In the SABG cohort, echocardiography was performed in 38 (95%) of 40 patients with IE a median of 5 days (range, 0–49 days) after the first positive blood culture result. In 17 patients (42.5%), the mitral valve was affected; in 11 patients (27.5%), the aortic valve was affected; and in 3 patients (7.5%), the tricuspid valve was affected. More than 1 valve was involved in 3 patients (7.5%). There were 4 cases (10%) of pacemaker lead infections and 3 cases (7.5%) of mural IE. Ten cases (25%) were prosthetic valve infections. In 5 patients (12.5%), no lesion was observed by echocardiography, and the diagnosis of IE was based on clinical Duke criteria alone. Within 90 days, 16 patients with IE (40%) died and 4 patients (10%) developed late metastatic infections or recurrent SAB.

Concerning the presence of the clinical prediction criteria defined above, both cohorts were remarkably similar. Most patients in both cohorts (INSTINCT vs. SABG, 57.2% vs 56%) fulfilled 1 criterion; 2 criteria were satisfied by 14.1% versus 14.1%, 3 criteria were fulfilled by 1.3% versus 0.9%, and no criteria were fulfilled by 27.3% versus 28.9% of patients.

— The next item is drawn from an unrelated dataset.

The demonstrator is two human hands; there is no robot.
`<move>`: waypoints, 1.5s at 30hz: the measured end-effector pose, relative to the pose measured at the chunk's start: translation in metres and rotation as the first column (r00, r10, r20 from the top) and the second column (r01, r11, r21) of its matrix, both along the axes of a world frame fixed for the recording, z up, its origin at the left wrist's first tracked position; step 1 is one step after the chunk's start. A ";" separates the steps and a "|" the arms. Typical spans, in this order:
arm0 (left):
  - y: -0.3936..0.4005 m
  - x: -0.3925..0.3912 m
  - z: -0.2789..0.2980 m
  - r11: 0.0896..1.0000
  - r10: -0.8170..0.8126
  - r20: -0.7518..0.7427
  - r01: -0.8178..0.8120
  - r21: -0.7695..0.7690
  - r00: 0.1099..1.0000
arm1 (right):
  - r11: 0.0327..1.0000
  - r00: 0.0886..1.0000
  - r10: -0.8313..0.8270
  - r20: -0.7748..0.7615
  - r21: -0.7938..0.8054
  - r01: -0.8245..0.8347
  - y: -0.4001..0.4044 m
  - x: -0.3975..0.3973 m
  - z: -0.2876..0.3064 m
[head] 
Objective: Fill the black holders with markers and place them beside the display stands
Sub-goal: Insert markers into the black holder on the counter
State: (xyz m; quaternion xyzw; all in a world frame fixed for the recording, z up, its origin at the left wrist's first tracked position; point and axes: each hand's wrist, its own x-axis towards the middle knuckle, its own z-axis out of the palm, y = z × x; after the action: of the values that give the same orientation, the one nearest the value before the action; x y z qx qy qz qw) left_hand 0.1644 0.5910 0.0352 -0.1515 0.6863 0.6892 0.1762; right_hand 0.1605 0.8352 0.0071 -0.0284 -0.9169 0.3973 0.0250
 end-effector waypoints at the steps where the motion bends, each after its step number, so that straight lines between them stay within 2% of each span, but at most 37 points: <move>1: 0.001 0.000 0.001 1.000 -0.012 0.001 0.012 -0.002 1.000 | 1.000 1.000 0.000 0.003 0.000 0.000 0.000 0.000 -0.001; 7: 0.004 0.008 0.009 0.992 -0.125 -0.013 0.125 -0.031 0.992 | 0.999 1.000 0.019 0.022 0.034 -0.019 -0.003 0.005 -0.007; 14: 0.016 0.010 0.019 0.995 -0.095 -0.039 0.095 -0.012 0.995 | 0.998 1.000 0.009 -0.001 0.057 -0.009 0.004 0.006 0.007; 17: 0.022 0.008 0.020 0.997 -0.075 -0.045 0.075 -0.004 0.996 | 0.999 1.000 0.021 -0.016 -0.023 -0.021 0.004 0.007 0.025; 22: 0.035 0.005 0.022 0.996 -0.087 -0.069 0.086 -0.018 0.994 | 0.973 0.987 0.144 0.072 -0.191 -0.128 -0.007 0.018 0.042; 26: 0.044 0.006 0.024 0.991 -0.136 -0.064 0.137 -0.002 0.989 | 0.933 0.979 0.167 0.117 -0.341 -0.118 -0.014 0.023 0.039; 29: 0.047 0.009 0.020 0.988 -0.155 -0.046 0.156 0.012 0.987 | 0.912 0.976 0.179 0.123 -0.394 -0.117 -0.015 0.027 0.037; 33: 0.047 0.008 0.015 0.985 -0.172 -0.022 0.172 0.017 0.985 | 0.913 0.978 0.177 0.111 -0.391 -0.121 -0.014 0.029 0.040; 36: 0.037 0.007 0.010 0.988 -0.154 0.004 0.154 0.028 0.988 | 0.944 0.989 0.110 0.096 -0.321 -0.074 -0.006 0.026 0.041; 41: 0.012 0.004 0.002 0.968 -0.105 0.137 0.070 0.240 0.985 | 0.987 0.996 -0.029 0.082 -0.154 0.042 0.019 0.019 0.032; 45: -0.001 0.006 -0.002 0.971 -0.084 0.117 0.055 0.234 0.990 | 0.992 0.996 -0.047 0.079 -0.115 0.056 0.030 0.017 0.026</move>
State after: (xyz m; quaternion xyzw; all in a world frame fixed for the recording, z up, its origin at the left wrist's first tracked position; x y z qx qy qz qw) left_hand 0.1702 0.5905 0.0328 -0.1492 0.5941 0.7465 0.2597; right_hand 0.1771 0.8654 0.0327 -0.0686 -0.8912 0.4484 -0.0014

In both cohorts, patients with IE were more likely to have documented prolonged bacteremia, a permanent intracardiac device, and spinal infections or nonvertebral osteomyelitis than patients without IE (Table 2). In the SABG cohort, each prediction criterion was present significantly more frequently in patients with IE, whereas in the INSTINCT cohort, this was the case only for the presence of a permanent intracardiac device. The frequency of hemodialysis dependency was similar in patients with and without IE in the INSTINCT cohort (7.7% vs 8.6%; P > .99), whereas in the SABG cohort, hemodialysis dependency was more common among patients with IE (15% vs 6.1%; P = .05). In both cohorts, with an increasing number of criteria fulfilled, the diagnosis of IE became more likely (Figure 3).

Table 2.
Clinical Prediction Criteria Associated With Increased Risk of Infective Endocarditis (IE) in Patients With Nosocomial Staphylococcus aureus Bacteremia.
Figure 3.
Relative frequency of infective endocarditis by number of positive criteria (error bars denote exact 95% confidence intervals) in the Invasive S. aureus Infection Cohort (INSTINCT; n = 304) and S. aureus Bacteremia Group (SABG; n = 432) cohorts. P values ...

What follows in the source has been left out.